I come from a world where the greatest success was to achieve independent living. To have your space, your rules, your things. My dream was to leave my house and live in peace. I studied a lot, managed to have my space and survive… until I almost died.
I did everything I “was supposed to do” as best I could. In the place where I grew up, my individual needs were not seen. As a child, I had to obey the rules imposed by adults; they gave me food, education, and a roof.
Back then, the word neurodivergent was far from being invented, and much further from there being a diagnosis for a Mexican woman.
Growing up in a space where being myself led to receiving punishments from adults, I quickly learned that others were a risk, that the only way to be safe was not to be myself, or to be myself when alone. Pretending to be someone else and copying what others do and say was exhausting and terrifying.
Until I entered a space where being myself was not a risk. A space where questioning, expressing opinions, and communicating your perspectives was encouraged. My brain began to identify that there were places where one could be oneself without punishment. But that place was not in the family.
Living with others was exhausting, painful. A space where my individual needs were not seen meant that they gave me pasta to eat and I had to eat it even though it made me sick —I am celiac. I lived with pain and inflammation without being able to express it. A space where my individual needs were not seen meant that I had to do activities in spaces that overstimulated me —I am autistic. I lived with anxiety attacks every night without being able to express it.
Achieving living alone meant being able to eat what nourishes me, rest, take care of my needs, but the effort of achieving everything alone overloaded my nervous system. Living with others meant, for me, giving up self-care to follow the rules of coexistence.
But… what if living with others meant that we take care of each other's needs mutually? What if cohabiting means interdependence, connection, and care?

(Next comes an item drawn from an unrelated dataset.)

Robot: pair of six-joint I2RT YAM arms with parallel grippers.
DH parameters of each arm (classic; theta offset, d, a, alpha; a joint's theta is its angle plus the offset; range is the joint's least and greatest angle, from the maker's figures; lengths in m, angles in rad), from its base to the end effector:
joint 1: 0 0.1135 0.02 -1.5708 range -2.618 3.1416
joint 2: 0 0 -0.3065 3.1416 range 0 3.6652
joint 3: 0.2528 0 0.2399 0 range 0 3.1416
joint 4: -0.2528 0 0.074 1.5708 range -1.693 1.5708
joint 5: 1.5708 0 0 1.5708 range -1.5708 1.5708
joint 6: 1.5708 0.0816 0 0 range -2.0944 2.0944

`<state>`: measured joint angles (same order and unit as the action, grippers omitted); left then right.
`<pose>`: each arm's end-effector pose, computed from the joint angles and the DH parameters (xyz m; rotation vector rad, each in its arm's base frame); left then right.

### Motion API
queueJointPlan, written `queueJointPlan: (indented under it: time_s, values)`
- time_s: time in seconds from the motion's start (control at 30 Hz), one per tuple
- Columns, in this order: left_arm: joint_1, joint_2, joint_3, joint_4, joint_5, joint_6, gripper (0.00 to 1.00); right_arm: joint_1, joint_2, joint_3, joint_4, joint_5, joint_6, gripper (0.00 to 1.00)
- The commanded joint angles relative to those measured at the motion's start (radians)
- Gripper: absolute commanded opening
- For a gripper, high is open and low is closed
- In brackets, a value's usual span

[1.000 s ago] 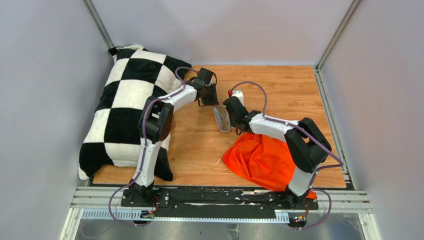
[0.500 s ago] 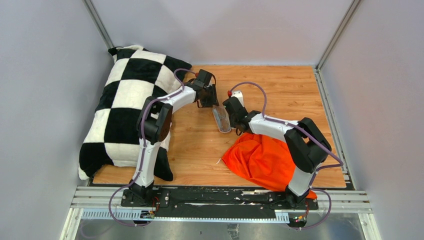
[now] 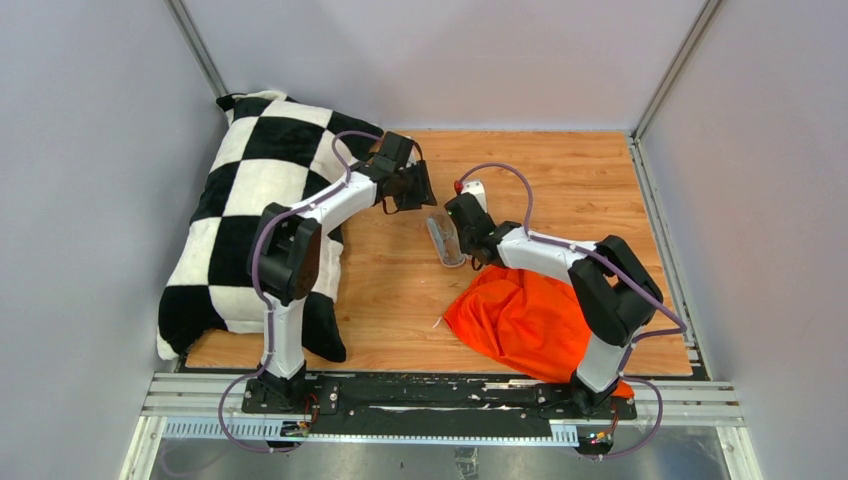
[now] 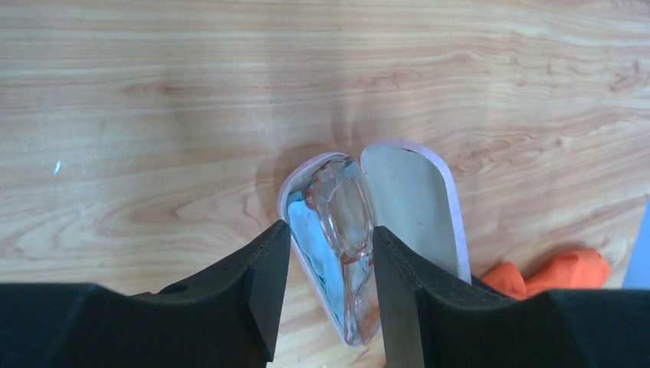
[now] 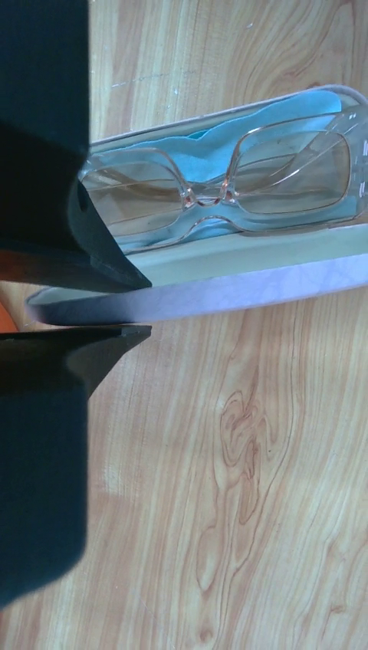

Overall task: Organize the sunglasses
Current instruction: Place the sunglasses in the sunglasses case, then close the sunglasses case at the center of the board.

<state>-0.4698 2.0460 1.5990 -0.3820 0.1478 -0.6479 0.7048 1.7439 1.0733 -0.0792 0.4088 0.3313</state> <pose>0.4405 -0.2371 0.2257 -0.1509 2.5013 -0.6737 0.3265 0.2351 0.2166 -0.2171 2.2370 0.0793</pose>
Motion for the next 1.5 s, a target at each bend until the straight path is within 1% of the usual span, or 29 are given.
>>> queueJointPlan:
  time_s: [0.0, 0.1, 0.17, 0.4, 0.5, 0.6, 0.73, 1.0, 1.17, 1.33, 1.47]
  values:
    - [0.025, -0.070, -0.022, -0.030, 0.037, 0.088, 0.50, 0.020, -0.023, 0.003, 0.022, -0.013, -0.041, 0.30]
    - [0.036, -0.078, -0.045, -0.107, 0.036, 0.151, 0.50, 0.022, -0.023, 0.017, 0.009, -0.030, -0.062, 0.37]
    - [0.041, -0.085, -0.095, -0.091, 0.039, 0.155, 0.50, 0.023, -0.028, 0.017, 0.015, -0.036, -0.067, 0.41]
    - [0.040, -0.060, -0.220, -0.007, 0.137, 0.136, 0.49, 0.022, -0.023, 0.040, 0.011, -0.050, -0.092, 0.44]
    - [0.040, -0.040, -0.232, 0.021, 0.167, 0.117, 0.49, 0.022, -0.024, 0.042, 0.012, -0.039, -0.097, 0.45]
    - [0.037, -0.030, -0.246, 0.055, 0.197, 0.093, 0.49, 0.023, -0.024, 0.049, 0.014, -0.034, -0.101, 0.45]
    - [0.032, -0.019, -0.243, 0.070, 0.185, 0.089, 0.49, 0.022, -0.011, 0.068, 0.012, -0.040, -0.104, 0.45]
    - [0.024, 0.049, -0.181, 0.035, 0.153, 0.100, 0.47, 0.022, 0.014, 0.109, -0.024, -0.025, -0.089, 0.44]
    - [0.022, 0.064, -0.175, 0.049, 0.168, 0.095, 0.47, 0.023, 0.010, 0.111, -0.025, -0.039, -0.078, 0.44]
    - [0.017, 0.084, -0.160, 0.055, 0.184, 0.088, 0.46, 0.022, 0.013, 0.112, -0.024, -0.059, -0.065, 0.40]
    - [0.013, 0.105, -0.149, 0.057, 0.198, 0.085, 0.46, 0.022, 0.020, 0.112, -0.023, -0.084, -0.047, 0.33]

Nonviolent Communication helps us break free from the mindset of separation, where competition and power-over-others is what is experienced. It helps us see that there is a world where one lives in a mindset of unity, where collaboration and power-with-others take place, recognizing that everyone's needs matter and we are interconnected.
Human Design helps us identify what we need to flourish: what environments, what food, what care we need.

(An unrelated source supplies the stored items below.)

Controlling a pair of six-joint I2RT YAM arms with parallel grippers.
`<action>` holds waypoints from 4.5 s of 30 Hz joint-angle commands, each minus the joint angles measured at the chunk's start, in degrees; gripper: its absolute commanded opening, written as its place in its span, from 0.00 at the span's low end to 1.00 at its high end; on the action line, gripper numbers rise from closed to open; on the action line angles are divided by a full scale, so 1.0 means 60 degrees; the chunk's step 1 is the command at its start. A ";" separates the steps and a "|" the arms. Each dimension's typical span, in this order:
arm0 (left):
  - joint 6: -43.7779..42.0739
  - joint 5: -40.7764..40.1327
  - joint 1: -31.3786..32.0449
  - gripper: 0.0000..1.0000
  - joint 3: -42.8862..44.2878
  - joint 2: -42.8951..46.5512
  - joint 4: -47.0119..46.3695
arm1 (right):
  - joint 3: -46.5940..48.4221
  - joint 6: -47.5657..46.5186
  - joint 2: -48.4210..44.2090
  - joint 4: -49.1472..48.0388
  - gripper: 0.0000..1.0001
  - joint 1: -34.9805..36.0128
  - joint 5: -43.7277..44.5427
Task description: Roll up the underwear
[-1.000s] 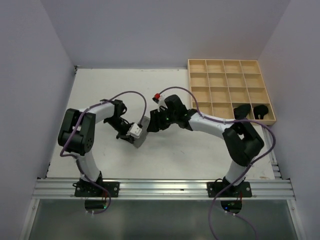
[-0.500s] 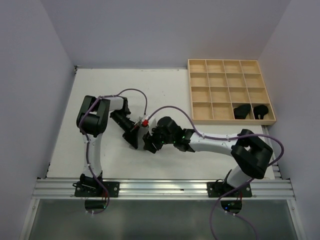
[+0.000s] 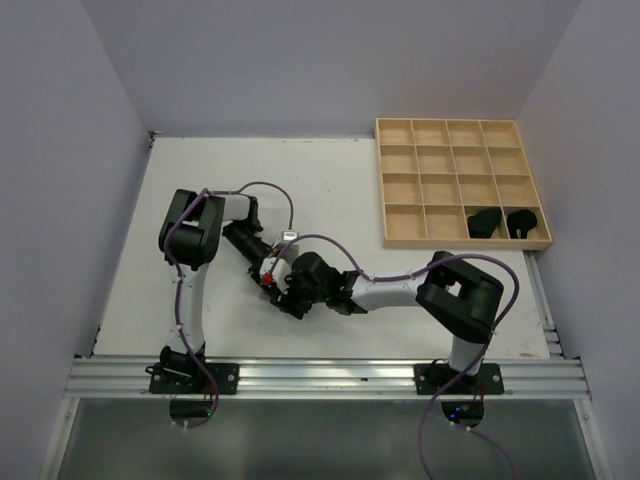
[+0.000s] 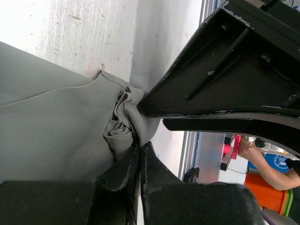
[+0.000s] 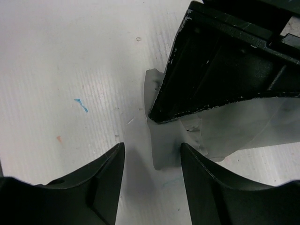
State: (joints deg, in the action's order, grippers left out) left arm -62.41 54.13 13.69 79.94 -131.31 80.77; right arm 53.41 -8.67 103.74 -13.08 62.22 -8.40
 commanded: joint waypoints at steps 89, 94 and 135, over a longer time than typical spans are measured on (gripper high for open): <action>-0.5565 -0.3454 0.1687 0.31 -0.7070 0.8014 -0.8805 | 0.0093 0.8316 0.4097 -0.4794 0.00 -0.3397 -0.6891; -0.5140 -0.3323 0.1819 0.17 -0.6556 0.7616 -0.7208 | 0.0283 0.7465 0.3132 -0.3665 0.17 -0.3543 -0.6393; 0.1964 -0.2063 0.1629 0.08 -0.2323 0.0498 -0.4570 | -0.0774 -0.1469 -0.3158 0.1785 0.59 -0.1127 -0.1280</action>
State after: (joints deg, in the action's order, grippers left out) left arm -47.92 59.99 23.27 67.07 -123.37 63.02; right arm 44.25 -11.97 81.06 4.43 53.45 -15.11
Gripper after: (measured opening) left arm 0.082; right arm 0.593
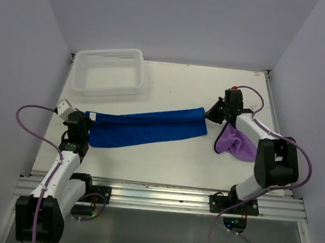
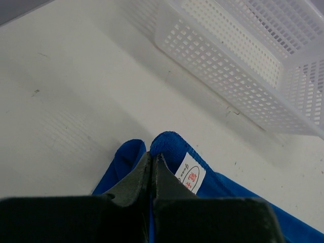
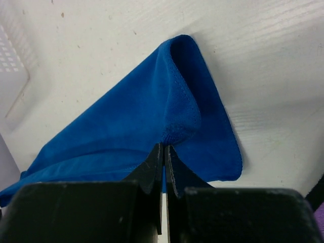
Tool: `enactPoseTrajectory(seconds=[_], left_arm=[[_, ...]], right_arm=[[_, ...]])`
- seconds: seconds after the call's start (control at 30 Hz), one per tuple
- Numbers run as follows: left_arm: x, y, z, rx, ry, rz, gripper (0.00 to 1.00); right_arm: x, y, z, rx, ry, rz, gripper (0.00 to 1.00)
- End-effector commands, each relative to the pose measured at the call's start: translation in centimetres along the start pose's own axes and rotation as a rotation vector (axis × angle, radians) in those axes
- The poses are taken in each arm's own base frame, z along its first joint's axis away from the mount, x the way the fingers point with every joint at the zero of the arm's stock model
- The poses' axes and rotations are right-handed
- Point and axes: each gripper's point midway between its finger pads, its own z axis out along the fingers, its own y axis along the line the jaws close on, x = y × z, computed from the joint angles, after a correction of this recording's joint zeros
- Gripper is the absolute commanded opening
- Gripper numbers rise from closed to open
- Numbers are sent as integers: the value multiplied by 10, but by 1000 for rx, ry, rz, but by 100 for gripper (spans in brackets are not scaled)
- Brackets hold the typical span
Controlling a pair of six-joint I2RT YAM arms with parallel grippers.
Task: Roll the towels
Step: Fold the towel
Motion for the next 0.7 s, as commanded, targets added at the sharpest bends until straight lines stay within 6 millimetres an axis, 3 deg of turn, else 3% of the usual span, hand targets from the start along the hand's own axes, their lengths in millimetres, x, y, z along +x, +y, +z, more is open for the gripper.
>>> enactPoseTrajectory(seconds=[0.0, 0.67], left_arm=[[0, 9, -2, -28, -10, -32, 0], [28, 25, -13, 1, 27, -12, 0]], right_arm=[[-10, 5, -11, -29, -55, -30, 0], [20, -28, -5, 27, -9, -35, 0]])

Relational Neurosciences help us embrace all those habits that we developed to survive and find new habits that take us out of survival and lead us to be the most authentic version of ourselves.
Nonviolent Communication is water for the seed to flourish. Human Design allows us to know what type of seed it is to know in which soil to plant it. There are seeds that need to be in a swamp, there are seeds that germinate after a fire, there are others that need cold. And Relational Neurosciences help us heal the ecosystem so that new seeds find a nourishing space to flourish.

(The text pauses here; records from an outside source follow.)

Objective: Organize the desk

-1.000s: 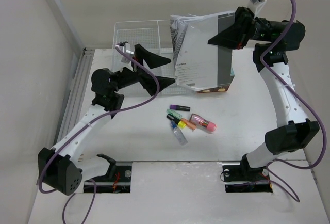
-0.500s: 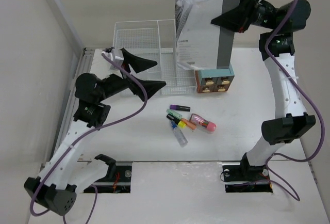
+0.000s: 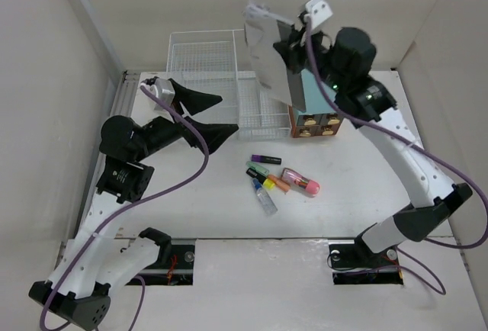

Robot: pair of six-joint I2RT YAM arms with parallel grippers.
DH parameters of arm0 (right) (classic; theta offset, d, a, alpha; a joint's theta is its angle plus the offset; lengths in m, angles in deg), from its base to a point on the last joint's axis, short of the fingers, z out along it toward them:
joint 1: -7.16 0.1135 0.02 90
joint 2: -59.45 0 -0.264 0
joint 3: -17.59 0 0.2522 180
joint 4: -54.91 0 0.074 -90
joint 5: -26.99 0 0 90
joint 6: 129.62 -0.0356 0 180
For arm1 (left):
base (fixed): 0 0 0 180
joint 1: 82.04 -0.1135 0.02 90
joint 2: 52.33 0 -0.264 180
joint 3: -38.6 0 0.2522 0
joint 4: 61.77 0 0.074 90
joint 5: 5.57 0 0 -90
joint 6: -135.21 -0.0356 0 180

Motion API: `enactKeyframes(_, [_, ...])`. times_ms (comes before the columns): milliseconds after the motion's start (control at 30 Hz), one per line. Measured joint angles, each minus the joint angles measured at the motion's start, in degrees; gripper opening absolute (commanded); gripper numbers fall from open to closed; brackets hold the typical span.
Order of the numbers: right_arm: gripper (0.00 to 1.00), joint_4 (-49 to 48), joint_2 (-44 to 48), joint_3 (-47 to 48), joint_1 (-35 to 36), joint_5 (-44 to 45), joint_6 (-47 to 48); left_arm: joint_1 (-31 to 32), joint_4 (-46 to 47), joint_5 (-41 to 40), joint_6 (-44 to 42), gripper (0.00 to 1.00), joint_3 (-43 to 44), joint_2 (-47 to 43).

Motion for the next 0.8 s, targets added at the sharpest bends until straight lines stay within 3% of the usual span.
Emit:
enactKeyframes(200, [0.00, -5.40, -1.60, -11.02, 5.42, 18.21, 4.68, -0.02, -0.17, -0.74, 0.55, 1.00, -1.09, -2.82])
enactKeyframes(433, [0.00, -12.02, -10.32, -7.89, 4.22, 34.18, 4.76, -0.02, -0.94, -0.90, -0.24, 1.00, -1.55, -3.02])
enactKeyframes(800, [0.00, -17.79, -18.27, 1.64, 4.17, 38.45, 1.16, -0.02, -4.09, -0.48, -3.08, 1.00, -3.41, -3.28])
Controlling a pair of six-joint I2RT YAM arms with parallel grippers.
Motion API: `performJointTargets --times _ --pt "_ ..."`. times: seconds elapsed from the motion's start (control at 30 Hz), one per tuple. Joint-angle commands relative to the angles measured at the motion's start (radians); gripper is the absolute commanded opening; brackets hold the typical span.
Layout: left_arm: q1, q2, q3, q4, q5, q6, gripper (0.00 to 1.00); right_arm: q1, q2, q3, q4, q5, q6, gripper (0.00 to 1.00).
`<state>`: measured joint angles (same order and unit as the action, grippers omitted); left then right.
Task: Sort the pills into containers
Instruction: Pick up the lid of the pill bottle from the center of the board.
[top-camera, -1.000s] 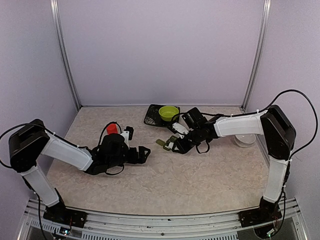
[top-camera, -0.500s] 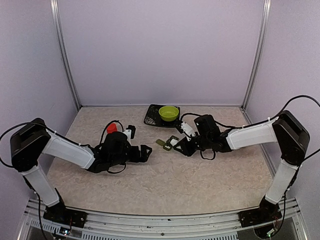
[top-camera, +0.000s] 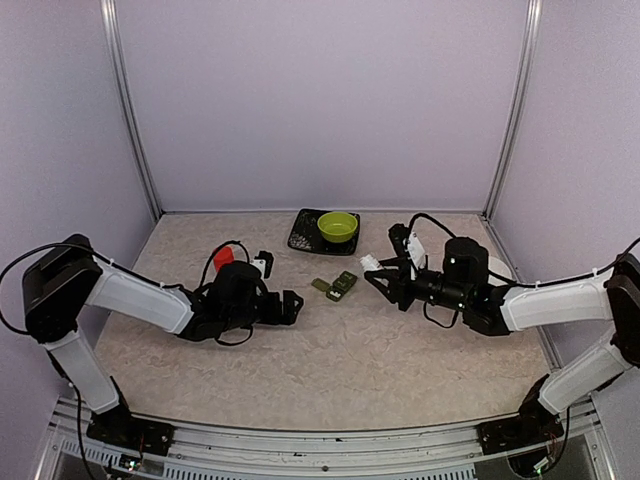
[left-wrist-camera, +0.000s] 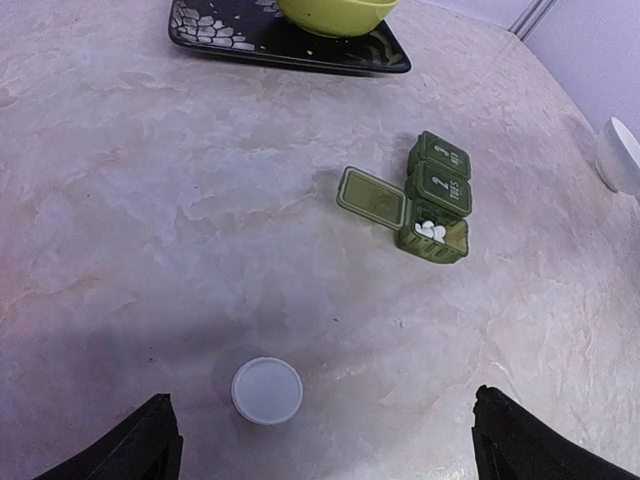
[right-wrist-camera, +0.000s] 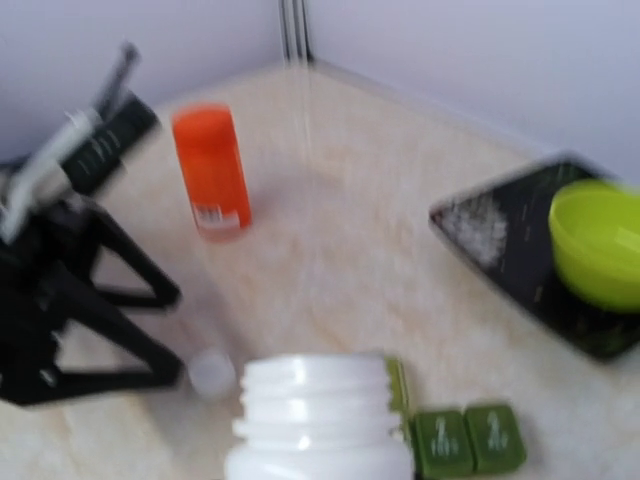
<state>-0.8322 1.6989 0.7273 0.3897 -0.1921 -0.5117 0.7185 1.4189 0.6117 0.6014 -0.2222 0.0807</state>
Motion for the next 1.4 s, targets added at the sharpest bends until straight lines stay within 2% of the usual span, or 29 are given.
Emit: performJointTargets --times 0.0,0.1,0.17,0.5,0.67,1.0,1.37 --pt "-0.001 0.016 0.041 -0.057 -0.026 0.006 0.99 0.011 -0.111 -0.079 0.204 -0.017 0.019 0.00" --pt "0.002 0.026 0.063 -0.085 -0.032 0.008 0.98 0.012 -0.199 -0.162 0.318 0.004 0.032 0.00" --pt "0.004 0.032 0.078 -0.108 -0.038 0.010 0.96 0.012 -0.249 -0.193 0.336 0.033 0.044 0.00" --pt "-0.004 0.103 0.164 -0.250 -0.089 0.034 0.81 0.012 -0.346 -0.159 0.206 0.046 0.045 0.00" --pt "-0.007 0.153 0.208 -0.290 -0.118 0.049 0.80 0.012 -0.357 -0.129 0.150 0.031 0.047 0.00" --pt "-0.007 0.194 0.242 -0.325 -0.142 0.058 0.64 0.012 -0.356 -0.120 0.116 0.025 0.052 0.00" --pt "-0.012 0.215 0.244 -0.310 -0.105 0.067 0.55 0.012 -0.332 -0.104 0.097 0.034 0.055 0.00"
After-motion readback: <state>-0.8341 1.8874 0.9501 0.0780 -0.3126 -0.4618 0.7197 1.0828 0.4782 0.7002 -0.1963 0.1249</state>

Humans are social beings and our well-being comes from living with others in spaces where there is interdependence, psychological safety, trust, care.
Maybe we were not born or raised in such places. But we can design them to live in them and cultivate them for our care and that of future generations.
And you? Have you experienced the tension between taking care of yourself alone or taking care of yourself with others? What would you like to design in your life with others? I would love to read you.